┌─ Supplied entries

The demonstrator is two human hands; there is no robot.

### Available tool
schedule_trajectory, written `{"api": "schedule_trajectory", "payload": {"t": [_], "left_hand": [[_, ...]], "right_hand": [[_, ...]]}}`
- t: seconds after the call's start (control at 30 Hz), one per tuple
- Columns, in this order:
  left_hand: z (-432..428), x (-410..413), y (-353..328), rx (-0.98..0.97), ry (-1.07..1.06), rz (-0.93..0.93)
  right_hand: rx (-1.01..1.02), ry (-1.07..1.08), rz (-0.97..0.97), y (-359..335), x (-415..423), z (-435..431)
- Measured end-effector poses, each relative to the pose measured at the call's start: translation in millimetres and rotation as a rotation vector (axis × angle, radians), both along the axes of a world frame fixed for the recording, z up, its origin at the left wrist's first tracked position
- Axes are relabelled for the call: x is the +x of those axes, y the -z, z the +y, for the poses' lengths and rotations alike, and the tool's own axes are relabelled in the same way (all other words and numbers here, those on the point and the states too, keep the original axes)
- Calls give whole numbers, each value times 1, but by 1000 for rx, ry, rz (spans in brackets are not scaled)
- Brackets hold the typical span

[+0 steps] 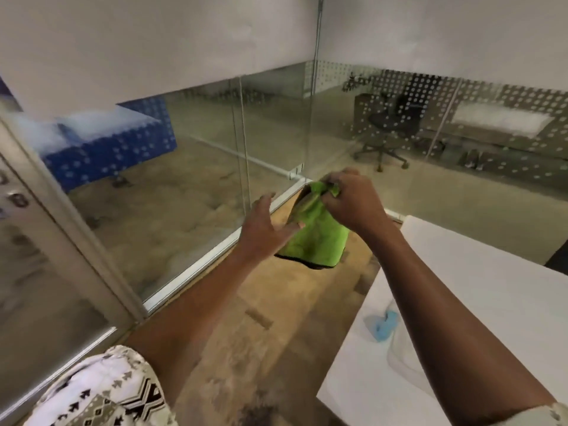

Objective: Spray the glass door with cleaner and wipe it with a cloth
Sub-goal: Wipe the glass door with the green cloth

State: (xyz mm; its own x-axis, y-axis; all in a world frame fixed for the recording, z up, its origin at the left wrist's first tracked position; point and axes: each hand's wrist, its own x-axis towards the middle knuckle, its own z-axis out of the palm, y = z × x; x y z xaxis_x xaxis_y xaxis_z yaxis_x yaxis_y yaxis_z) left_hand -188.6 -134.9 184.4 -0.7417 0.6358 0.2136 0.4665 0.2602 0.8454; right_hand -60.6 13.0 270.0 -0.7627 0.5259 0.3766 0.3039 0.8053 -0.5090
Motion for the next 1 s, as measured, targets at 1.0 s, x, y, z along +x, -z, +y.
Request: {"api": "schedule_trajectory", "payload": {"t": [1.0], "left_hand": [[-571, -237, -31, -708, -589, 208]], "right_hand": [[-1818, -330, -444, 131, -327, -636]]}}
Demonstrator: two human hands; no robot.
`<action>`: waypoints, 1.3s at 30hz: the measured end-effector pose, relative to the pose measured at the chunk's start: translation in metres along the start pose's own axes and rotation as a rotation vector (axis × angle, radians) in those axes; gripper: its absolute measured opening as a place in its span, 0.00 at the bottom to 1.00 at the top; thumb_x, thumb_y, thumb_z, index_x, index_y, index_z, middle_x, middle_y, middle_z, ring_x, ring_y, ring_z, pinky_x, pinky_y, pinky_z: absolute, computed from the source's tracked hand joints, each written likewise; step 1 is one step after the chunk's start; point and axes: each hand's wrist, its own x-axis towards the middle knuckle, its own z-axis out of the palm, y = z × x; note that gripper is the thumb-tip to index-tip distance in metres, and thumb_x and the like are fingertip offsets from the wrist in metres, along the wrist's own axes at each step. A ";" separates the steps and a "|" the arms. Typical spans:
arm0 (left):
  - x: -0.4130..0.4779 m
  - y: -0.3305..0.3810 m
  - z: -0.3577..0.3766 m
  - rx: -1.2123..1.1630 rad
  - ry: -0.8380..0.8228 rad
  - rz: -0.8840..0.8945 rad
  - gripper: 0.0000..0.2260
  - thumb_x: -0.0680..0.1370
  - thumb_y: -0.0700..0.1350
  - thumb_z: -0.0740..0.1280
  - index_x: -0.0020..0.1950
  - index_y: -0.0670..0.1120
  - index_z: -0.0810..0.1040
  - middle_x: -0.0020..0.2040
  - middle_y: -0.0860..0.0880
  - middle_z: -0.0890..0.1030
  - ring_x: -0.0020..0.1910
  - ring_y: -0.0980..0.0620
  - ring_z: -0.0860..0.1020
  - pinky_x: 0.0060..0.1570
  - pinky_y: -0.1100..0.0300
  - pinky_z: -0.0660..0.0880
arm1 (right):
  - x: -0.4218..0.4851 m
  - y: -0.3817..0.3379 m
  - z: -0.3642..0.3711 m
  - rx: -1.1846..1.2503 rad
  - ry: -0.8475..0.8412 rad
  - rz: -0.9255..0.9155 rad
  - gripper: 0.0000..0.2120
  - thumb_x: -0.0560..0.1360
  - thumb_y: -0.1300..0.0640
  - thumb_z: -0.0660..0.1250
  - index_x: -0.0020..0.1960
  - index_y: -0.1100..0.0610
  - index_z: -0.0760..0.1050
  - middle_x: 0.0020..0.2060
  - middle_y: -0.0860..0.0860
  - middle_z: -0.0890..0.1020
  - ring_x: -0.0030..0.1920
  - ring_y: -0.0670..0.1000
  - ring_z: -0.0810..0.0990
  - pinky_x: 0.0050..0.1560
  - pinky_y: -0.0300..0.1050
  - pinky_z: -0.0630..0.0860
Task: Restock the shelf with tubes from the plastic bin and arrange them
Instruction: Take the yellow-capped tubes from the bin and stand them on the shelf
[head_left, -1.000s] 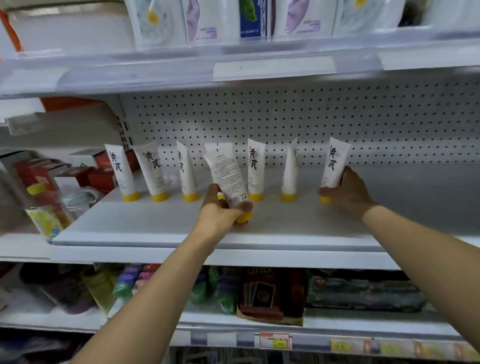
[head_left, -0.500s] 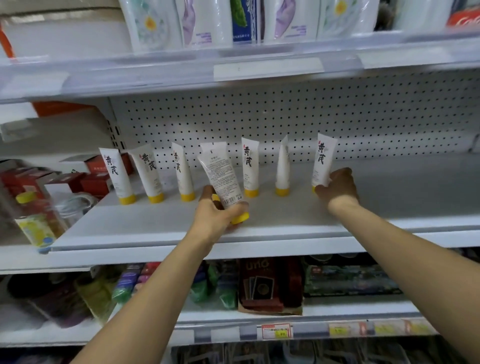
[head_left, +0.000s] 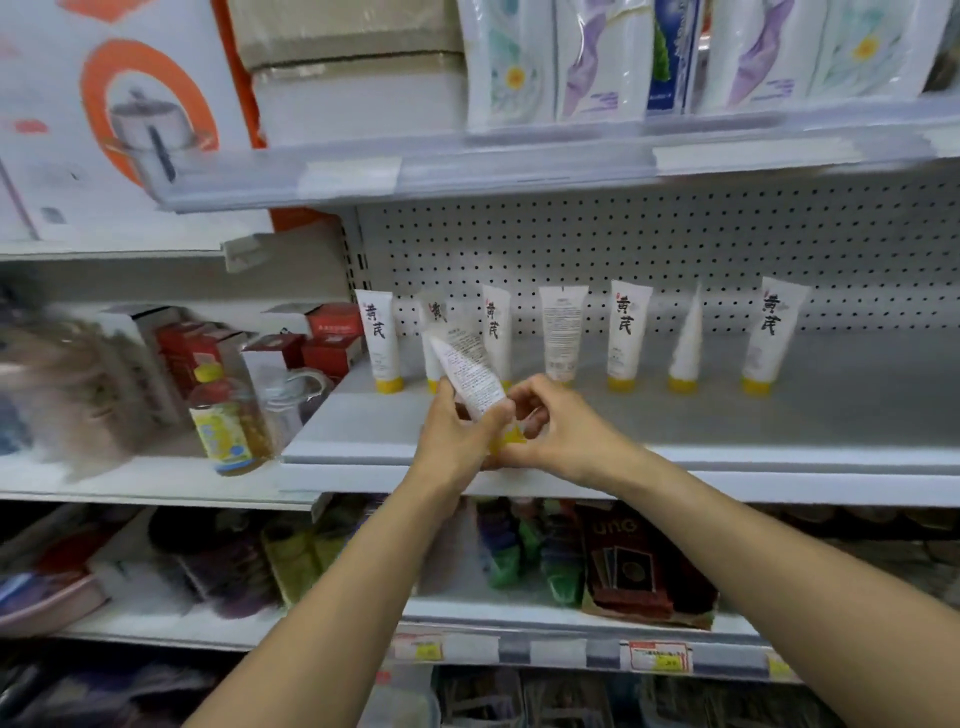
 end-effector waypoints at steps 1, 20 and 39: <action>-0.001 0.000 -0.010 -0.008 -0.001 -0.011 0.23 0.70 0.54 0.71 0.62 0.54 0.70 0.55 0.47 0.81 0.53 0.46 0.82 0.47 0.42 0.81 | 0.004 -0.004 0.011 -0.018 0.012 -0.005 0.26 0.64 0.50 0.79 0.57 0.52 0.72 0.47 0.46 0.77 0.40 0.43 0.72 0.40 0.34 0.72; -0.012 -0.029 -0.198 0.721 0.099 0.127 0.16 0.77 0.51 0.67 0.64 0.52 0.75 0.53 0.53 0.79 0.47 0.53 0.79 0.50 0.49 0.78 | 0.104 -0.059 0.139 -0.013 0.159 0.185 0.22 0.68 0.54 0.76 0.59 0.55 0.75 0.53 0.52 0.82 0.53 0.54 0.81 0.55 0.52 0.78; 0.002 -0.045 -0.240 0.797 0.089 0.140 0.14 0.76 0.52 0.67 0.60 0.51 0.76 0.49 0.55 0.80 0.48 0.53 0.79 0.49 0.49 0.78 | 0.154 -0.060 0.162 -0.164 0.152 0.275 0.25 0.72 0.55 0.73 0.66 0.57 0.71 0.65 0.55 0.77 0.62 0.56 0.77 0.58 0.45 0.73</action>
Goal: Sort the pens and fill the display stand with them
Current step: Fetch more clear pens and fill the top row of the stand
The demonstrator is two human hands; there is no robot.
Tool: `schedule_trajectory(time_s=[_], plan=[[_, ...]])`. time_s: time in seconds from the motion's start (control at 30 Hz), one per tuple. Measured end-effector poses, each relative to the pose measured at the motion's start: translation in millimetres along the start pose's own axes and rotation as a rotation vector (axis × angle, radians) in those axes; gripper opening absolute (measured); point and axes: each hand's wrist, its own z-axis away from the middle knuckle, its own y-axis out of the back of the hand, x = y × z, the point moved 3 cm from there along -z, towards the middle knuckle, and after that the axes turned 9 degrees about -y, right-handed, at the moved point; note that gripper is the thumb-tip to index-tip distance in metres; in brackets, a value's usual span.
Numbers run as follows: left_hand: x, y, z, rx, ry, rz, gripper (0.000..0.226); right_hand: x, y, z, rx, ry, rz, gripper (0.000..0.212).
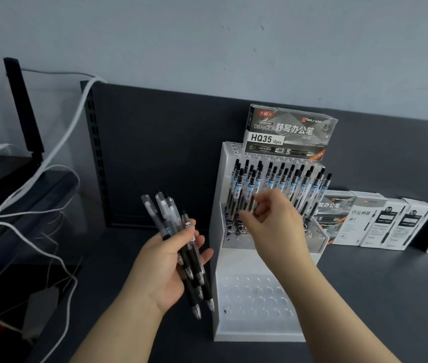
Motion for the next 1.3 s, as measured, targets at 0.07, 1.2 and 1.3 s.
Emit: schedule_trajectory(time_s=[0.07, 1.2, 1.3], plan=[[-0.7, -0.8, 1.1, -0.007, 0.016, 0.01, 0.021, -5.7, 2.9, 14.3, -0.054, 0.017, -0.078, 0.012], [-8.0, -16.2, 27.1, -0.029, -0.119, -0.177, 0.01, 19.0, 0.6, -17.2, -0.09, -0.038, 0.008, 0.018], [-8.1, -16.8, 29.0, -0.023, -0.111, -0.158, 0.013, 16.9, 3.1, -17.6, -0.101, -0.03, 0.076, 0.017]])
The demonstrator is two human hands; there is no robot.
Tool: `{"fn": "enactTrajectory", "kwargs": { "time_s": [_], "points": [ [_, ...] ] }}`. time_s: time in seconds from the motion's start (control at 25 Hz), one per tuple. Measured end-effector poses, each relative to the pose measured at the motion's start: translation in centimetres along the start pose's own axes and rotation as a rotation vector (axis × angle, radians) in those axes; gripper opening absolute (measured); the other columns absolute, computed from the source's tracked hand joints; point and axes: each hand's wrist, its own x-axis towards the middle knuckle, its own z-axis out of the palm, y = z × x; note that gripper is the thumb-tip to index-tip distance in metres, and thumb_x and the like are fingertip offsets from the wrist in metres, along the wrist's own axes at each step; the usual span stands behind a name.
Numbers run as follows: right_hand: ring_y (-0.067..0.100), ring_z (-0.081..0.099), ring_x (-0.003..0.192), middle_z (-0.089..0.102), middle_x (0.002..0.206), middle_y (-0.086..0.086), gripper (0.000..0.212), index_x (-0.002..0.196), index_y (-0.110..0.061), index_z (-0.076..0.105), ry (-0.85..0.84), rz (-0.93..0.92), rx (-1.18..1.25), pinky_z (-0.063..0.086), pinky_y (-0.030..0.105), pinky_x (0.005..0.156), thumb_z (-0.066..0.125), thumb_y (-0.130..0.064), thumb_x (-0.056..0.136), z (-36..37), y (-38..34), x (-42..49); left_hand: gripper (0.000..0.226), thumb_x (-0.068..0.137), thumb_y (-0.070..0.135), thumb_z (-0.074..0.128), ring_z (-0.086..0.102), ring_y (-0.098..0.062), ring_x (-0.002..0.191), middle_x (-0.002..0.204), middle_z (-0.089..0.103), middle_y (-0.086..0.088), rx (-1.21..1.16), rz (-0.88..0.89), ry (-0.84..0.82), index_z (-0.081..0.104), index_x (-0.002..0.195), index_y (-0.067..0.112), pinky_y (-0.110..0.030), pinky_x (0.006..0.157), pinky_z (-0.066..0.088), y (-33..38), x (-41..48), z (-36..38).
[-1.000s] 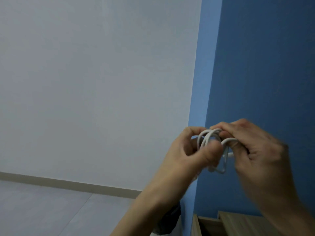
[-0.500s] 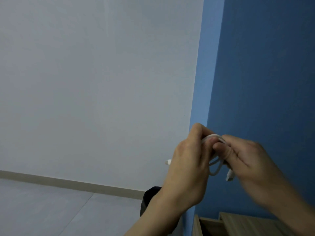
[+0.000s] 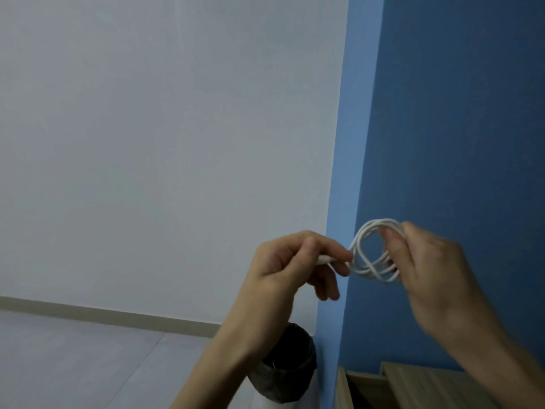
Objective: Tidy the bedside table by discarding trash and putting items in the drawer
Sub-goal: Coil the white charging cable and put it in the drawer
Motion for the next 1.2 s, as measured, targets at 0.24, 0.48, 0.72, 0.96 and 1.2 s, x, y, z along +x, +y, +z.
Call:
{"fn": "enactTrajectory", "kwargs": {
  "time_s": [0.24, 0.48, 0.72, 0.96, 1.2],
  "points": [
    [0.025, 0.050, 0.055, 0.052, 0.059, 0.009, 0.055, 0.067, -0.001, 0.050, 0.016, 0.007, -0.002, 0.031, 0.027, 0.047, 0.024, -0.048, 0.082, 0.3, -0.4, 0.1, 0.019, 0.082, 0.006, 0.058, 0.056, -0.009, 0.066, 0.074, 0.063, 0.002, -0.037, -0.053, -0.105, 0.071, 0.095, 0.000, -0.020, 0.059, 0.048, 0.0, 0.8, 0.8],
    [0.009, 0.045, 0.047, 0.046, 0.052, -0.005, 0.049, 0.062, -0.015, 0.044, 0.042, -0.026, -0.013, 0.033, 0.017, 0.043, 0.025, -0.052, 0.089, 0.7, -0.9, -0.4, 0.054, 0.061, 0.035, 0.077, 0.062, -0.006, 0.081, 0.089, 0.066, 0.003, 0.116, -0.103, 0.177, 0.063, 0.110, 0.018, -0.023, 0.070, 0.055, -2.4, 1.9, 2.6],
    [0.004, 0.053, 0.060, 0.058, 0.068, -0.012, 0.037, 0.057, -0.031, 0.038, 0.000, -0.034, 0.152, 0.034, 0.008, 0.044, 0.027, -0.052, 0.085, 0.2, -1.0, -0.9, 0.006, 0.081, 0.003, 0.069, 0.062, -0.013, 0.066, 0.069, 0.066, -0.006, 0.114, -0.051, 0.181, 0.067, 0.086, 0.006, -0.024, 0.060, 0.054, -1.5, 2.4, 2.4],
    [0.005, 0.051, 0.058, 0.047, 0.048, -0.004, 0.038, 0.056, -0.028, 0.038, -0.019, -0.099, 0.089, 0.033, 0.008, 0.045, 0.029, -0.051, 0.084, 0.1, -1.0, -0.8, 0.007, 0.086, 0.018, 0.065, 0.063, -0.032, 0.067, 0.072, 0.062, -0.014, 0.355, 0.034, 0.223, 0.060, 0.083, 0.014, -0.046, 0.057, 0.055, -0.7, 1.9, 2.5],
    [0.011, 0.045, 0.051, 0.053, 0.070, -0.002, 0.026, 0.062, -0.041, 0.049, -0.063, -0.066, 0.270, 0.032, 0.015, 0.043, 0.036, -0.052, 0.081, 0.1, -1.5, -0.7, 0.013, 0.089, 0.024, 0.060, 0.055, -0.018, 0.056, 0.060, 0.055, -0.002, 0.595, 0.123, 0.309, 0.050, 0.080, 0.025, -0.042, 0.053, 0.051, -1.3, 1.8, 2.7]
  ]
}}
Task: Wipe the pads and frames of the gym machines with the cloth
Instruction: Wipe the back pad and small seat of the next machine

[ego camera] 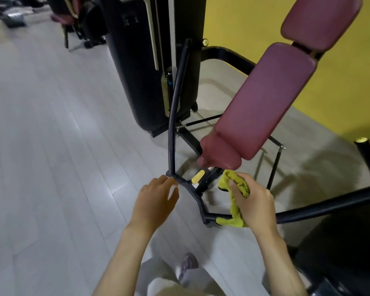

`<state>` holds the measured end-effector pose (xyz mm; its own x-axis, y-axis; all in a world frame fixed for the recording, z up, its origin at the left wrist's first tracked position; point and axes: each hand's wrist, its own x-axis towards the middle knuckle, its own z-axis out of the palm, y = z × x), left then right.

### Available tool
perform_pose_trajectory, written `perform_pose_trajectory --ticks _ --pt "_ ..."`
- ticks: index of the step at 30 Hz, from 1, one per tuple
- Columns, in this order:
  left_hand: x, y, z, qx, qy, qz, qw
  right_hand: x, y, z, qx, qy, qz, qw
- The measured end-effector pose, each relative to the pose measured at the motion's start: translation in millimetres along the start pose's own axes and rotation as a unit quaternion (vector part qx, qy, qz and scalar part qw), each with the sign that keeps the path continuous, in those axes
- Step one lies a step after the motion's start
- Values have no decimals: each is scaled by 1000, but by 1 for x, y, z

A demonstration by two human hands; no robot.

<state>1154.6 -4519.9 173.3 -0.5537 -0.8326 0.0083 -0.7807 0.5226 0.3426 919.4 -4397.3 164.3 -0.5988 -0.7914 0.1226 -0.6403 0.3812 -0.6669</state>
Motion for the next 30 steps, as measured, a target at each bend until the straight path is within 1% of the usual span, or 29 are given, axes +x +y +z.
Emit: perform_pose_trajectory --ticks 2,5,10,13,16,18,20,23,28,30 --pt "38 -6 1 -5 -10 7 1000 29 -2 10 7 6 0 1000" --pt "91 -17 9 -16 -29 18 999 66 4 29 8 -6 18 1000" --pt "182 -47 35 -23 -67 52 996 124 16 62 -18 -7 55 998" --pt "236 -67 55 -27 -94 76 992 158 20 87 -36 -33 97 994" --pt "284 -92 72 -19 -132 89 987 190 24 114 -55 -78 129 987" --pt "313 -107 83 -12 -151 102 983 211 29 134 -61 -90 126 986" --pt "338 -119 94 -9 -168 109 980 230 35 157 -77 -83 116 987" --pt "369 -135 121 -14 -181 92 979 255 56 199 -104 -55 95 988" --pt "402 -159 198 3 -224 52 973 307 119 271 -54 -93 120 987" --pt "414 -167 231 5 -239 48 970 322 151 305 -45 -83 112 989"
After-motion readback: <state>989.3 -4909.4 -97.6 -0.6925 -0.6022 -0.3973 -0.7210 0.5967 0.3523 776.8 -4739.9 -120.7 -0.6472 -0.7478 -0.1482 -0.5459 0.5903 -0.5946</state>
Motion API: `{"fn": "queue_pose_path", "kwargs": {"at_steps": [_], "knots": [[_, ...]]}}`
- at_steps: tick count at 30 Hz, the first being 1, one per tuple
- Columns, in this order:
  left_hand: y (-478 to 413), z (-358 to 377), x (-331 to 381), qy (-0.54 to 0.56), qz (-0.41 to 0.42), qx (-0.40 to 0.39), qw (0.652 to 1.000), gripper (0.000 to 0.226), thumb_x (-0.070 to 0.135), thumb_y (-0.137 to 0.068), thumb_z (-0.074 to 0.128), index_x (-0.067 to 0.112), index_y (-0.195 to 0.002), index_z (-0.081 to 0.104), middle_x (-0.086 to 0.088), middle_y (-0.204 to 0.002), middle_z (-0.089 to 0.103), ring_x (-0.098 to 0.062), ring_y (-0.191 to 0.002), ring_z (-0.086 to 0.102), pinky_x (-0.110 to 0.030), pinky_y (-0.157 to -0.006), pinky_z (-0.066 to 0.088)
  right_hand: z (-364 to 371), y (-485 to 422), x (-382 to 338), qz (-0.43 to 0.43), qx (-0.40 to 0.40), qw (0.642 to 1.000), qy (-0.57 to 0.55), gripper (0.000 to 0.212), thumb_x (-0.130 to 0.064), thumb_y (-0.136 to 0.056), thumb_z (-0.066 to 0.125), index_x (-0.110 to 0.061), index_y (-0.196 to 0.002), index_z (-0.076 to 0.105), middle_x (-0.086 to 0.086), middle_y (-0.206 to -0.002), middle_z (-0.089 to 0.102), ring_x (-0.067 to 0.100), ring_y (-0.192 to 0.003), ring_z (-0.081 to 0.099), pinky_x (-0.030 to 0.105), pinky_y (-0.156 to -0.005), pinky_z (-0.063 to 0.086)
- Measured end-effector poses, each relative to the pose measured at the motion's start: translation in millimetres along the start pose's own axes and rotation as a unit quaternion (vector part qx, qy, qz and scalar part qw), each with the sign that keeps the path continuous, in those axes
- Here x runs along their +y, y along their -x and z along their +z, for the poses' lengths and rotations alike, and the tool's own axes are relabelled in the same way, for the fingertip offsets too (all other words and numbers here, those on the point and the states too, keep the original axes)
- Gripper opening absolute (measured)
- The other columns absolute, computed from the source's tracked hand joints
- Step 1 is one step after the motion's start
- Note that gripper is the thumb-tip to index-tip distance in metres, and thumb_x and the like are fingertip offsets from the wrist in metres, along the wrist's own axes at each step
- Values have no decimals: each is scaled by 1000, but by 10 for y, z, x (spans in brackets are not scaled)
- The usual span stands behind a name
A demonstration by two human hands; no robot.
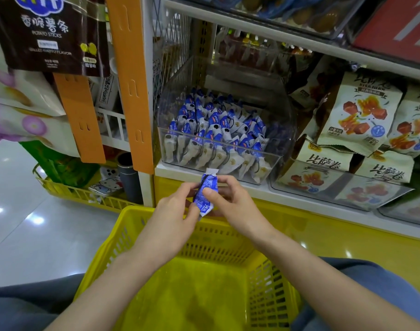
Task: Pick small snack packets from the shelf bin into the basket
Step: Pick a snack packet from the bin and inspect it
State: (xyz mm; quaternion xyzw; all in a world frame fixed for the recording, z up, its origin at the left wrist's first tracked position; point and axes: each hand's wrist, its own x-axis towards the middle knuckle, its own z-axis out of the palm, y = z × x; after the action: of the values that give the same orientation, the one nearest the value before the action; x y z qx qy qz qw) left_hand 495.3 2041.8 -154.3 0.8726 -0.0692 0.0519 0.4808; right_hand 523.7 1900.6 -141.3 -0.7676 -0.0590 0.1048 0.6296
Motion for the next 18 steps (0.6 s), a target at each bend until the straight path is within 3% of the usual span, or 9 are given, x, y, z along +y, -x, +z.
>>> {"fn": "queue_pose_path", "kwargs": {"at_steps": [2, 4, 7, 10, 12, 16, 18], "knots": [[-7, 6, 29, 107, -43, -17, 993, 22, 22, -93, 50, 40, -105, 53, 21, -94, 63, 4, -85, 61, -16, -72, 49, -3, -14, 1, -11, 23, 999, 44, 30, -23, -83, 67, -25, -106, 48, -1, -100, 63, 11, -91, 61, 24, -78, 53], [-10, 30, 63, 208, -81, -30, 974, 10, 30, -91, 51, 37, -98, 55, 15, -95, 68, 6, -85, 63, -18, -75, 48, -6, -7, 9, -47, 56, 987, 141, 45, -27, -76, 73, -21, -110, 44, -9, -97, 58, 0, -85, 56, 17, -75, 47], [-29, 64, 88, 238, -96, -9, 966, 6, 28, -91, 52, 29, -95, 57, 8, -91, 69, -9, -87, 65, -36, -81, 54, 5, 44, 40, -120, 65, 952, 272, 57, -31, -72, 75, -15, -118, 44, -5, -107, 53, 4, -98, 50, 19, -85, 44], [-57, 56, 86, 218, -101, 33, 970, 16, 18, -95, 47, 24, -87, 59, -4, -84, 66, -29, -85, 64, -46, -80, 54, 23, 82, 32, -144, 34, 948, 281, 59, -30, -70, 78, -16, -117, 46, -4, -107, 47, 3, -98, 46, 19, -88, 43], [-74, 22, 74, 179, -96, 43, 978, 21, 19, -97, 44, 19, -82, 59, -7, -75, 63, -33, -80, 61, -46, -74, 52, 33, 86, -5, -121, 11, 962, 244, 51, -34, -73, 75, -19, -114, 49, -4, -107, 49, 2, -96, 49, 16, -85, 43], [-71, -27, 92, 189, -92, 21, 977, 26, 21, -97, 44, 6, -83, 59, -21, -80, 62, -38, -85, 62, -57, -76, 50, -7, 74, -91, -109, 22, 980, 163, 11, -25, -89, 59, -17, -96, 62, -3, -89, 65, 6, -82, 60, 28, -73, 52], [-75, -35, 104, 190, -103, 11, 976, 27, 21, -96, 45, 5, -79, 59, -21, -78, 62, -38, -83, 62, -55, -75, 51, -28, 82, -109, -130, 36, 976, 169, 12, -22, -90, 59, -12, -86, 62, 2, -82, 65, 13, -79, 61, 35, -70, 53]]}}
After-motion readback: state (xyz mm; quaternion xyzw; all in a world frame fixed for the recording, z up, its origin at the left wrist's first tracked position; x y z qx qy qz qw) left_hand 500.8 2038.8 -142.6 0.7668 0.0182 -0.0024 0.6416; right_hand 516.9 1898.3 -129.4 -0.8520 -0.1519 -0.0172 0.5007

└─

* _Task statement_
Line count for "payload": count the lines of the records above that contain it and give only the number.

* _Exercise output_
2